Not that Stanger himself glories in the symbolism of his most memorable moment of national service. "Too much is made of the Scotland-England thing," he said as he prepared for today's instalment of the sport's oldest rivalry. "It's just a game, a sporting challenge. Our team is selected. Their team is selected. The challenge is thrown down and the best team wins. I certainly don't see it as Bannockburn revisited. That was life or death. This is sport, a game.
"Winning in 1990 was so special not because it was England we beat but because it was a great England team. They proved that by winning back- to-back Grand Slams the next two seasons. It was a great achievement for us because it was such a big challenge. Of course it's a wonderful memory. It was a great high. But it was too long ago to hang on to. I'm very much a forward-looking person. There are lots of challenges ahead, and this match is one of them."
It is indeed. For Stanger and for Scotland, the challenge at Murrayfield this afternoon is once again to beat England. They have not done so since 3 March 1990, the afternoon David Sole walked his team on to Murrayfield in slow motion and marched them off as Grand Slam heroes. For eight years now England have been invincible against their northern neighbours. Last year at Twickenham they extended their winning run against the Scots to eight matches - seven in the Five Nations' Championship, one in the World Cup. They did so, moreover, by 43-13, a record score in the 127-year history of Anglo-Scottish rugby union rivalry.
Having suffered record defeats in the three internationals played at Murrayfield this season (in the process conceding 156 points and 22 tries to Australia, South Africa and France), Scotland face a clear challenge today. Home pride needs to be restored. At least, since the flower of Scotland was cut down by 51 French points a month ago, green shoots of recovery have appeared. Against Wales at Wembley a fortnight ago, Scotland produced what could be described as a half-decent performance. They attacked with verve before the break before wilting to a 19-13 defeat.
"When you've had a lot of defeats and you've been getting a bad press it's very difficult to play with confidence," Stanger said. "But that's what we did in the first half against Wales. We took our chances early on. We had two or three in the second half, didn't take them, and the confidence shifted to Wales. To be successful these days you've got to play open, almost risk-taking, rugby. That's what we did against Wales but you've got to play that type of game regularly. You've got to take your chances too. Certainly, against England you're not going to get a barrel-load."

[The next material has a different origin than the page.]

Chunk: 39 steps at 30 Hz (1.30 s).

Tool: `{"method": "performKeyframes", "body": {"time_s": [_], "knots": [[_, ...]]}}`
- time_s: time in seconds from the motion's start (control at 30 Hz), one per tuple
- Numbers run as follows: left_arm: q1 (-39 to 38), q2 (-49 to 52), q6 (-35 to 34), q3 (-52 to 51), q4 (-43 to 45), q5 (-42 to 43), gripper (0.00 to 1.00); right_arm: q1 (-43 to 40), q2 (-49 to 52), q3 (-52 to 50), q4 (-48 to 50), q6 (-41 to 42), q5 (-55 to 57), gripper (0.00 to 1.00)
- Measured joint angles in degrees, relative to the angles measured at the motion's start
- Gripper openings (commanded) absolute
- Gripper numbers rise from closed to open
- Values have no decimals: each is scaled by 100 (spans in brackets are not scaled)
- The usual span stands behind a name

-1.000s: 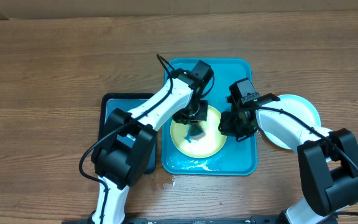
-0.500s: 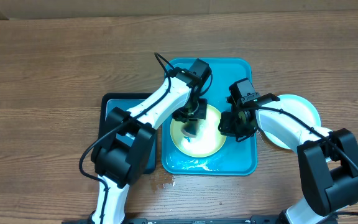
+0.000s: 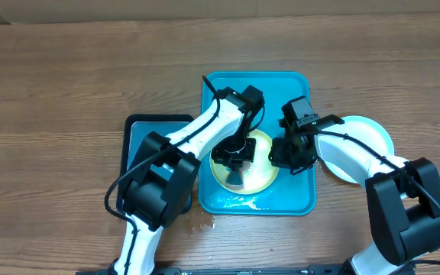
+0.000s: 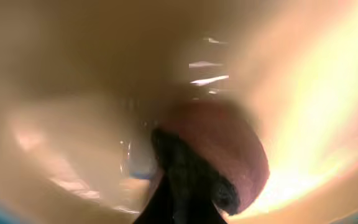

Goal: Clean dirty plates on tray and stack at the side
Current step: 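Scrub the yellow-rimmed plate with the sponge in the left gripper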

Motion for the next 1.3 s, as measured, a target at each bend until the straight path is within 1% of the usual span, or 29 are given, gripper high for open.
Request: {"method": "performKeyframes", "body": {"time_s": [0.13,0.23,0.33,0.4,0.47,0.5,0.53,0.6,0.63,0.7,0.77,0.83,0.87,0.97,1.03,1.2,1.3], "knots": [[101,-55,-105,0,24,-1550,4,2,-7,0,-4,7,0,4],[122,-59,-111,0,186,-1934,4,24,-9,0,4,31,-61,4],[144,-59,-111,-2,361,-1851,4,31,-9,0,4,46,-63,4],[223,-59,-109,-7,581,-1478,4,31,-9,-2,-2,68,-63,4],[313,-59,-109,-13,949,-796,4,31,-9,-2,-17,87,-59,4],[354,-61,-103,-24,1196,-400,4,31,-9,-2,-22,87,-57,4],[358,-61,-79,-33,1624,227,4,31,-9,-2,-26,98,-59,4],[249,-59,-63,-37,1888,914,4,28,-9,-2,-26,111,-63,4],[131,-57,-63,-39,1899,1296,4,28,-9,-2,-24,114,-61,4],[17,-57,-59,-42,1814,1602,4,28,-9,-2,-31,114,-63,4],[-57,-57,-20,-44,1631,1882,4,28,-9,-2,-42,111,-66,4],[-24,-57,94,-44,1405,1945,4,28,-9,-2,-46,116,-63,4],[2,-55,140,-46,1224,1895,4,28,-9,-2,-44,116,-63,4],[74,-48,251,-70,754,1294,4,28,-9,-2,-48,118,-66,4],[221,-48,269,-76,321,417,4,28,-9,-2,-46,127,-63,4],[411,-48,118,-70,4,-990,4,28,-9,-2,-46,131,-61,4],[411,-50,28,-37,-4,-1440,4,66,-9,-2,0,133,-160,4]]}}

In eight years only three Scots have taken their chances and crossed the English line: Derek White in 1992, Rob Wainwright in 1994 and Ronnie Eriksson last year. If Stanger, the Hawick wing, does so this afternoon he will touch down in the record books. His try against France was his 23rd for Scotland. He needs one more to equal the Scottish record held since 1933 by Ian Smith, the Melbourne-born wing who became known as "the Flying Scotsman". Not that Stanger will have history on his mind at 3pm.
"I'm honestly not thinking about the record," he said. "Other people keep reminding me of it. I'm motivated by performance, not tries or records. You could play poorly and still score two or three tries. If I played another 20 times for Scotland and didn't score another try it wouldn't bother me, as long as my performances were good and I made tries for others to score."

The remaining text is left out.